Internet Addiction & Depression

As cited in a recent Reuters news article on MSNBC, a study by British scientists published in the journal Psychopathology found that people who spend a lot of time on the Internet are more depressed than those who don’t. In this study, the researches analyzed the Internet use of 1,319 Britons between the ages of 16-51. Of their sample, they classified 1.2 percent as “addicted” due to their high frequency of surfing, gaming, visiting sexually-related sites, and online communities.
The researchers found that people who were classified into the category of Internet “addiction” had a significantly higher incidence of experiencing moderate to severe depression. What wasn’t clear from this research is whether depressed people are more likely to become addicted to the Internet.
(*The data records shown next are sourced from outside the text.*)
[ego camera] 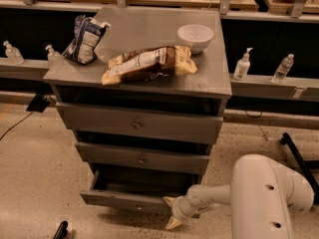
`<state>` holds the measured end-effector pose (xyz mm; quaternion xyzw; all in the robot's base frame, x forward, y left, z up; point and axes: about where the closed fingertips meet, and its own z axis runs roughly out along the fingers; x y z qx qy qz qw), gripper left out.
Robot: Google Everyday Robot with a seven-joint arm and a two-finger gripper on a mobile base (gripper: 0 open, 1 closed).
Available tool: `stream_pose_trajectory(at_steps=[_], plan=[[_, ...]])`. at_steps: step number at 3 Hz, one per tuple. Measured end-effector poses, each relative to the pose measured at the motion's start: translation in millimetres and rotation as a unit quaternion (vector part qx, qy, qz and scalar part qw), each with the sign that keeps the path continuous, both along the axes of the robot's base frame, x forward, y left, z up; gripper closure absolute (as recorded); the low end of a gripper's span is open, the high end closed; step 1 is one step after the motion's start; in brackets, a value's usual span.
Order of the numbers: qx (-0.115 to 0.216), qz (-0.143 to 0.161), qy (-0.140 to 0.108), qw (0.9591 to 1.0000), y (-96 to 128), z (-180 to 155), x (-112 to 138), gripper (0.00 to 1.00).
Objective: Open bottom drawer
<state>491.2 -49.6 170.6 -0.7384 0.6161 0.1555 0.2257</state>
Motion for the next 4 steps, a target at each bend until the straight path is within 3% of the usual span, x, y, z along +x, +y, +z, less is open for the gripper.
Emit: stream_pose_trajectory(at_steps=[1, 2, 3, 4], plan=[[0.000, 0.003, -0.002, 1.0000, 1.0, 2.7, -0.7, 0.38], [-0.002, 0.008, -0.024, 0.9997, 1.6, 17.7, -1.1, 0.22], [-0.003, 0.014, -0.051, 0.9986, 2.7, 36.0, -0.3, 0.01], [-0.012, 0.033, -0.108, 0.9935, 7.2, 69.7, 12.8, 0.00]])
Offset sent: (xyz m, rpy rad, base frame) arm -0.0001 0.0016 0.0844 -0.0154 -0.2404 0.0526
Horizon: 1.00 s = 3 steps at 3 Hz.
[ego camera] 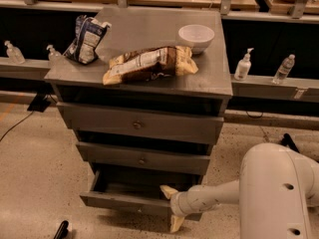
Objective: Open bottom drawer
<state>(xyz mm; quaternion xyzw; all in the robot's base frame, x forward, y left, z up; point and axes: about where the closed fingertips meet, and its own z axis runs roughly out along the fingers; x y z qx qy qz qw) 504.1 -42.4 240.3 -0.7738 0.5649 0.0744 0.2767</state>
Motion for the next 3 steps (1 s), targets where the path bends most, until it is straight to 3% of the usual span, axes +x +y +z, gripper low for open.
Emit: stream_pose_trajectory(at_steps=[1, 2, 3], plan=[[0.000, 0.002, -0.032, 0.9995, -0.7, 14.7, 14.8, 0.00], [-0.002, -0.020, -0.044, 0.9988, -12.2, 10.9, 33.4, 0.17], [0.006, -0.033, -0.055, 0.9979, -18.0, 11.3, 45.9, 0.41]])
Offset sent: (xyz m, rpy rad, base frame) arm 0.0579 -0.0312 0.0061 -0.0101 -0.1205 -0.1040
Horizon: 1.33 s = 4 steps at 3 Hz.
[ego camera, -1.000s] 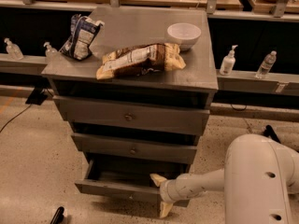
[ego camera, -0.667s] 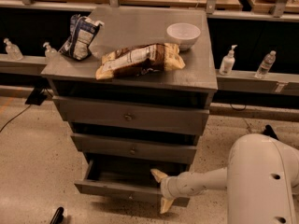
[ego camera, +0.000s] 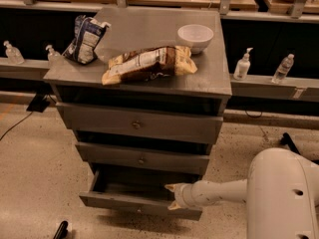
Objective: Open bottom drawer
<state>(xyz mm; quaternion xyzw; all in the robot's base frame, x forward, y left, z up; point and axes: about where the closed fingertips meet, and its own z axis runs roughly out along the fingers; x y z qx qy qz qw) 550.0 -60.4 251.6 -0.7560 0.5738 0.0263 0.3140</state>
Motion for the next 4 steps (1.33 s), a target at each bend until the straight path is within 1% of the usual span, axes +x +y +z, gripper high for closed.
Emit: stream_pose_trajectory(at_steps=[1, 2, 3, 4], plan=[[0.027, -0.004, -0.009, 0.9996, -1.4, 6.5, 9.0, 0.65], [0.061, -0.025, 0.000, 0.9978, -5.0, 4.9, 20.0, 0.88], [0.084, -0.069, 0.020, 0.9939, -10.4, -10.7, 34.1, 1.00], [0.112, -0.122, 0.036, 0.9855, -16.5, -24.7, 41.2, 1.00]])
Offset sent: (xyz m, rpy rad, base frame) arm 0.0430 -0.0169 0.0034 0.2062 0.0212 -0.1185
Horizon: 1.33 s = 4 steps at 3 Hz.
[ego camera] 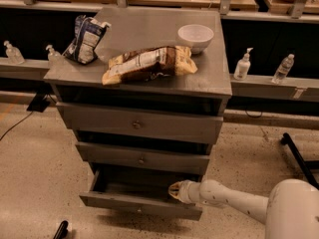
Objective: Open bottom drawer
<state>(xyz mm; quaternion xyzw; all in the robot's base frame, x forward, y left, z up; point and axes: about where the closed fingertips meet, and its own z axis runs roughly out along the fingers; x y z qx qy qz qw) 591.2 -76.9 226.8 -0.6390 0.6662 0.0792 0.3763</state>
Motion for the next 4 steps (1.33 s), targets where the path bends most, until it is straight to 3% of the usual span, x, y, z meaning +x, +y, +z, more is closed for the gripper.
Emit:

Thus, excessive Internet use might not necessary “cause” depression, but rather be a symptom of it.
In my opinion, it is probably a bit of both. That is, people who are depressed might be more likely to spend exorbitant amounts of time on the Internet and, as they do so, they are likely to become more depressed. This fits very well with some other research that I read recently which indicated that people who use social networking sites such as Facebook to enhance existing relationships…people whom they associate with in real life…experience positive effects on their well-being. However, people who use social networking sites and the Internet as a substitute for real-world relationships are likely to become more depressed from the use of such technologies. This research found that older people in particular tend to use social networking sites as a replacement for real-world relationships whereas teens and young adults tend to use social networking sites to enhance their real-world relationships.
What can we do with this information in practical terms? Here’s something that you can hang your hat on: to be happy, we need real-world relationships. Research indicates that about 70% of our happiness comes from our relationships. This makes perfect sense. We are social creatures by nature and evolved to be in relationships with others. After all, for an infant to grow, he/she must be nursed and cared for by his mother. From birth, we need to be connected physically and emotionally in order to grow into healthy adults.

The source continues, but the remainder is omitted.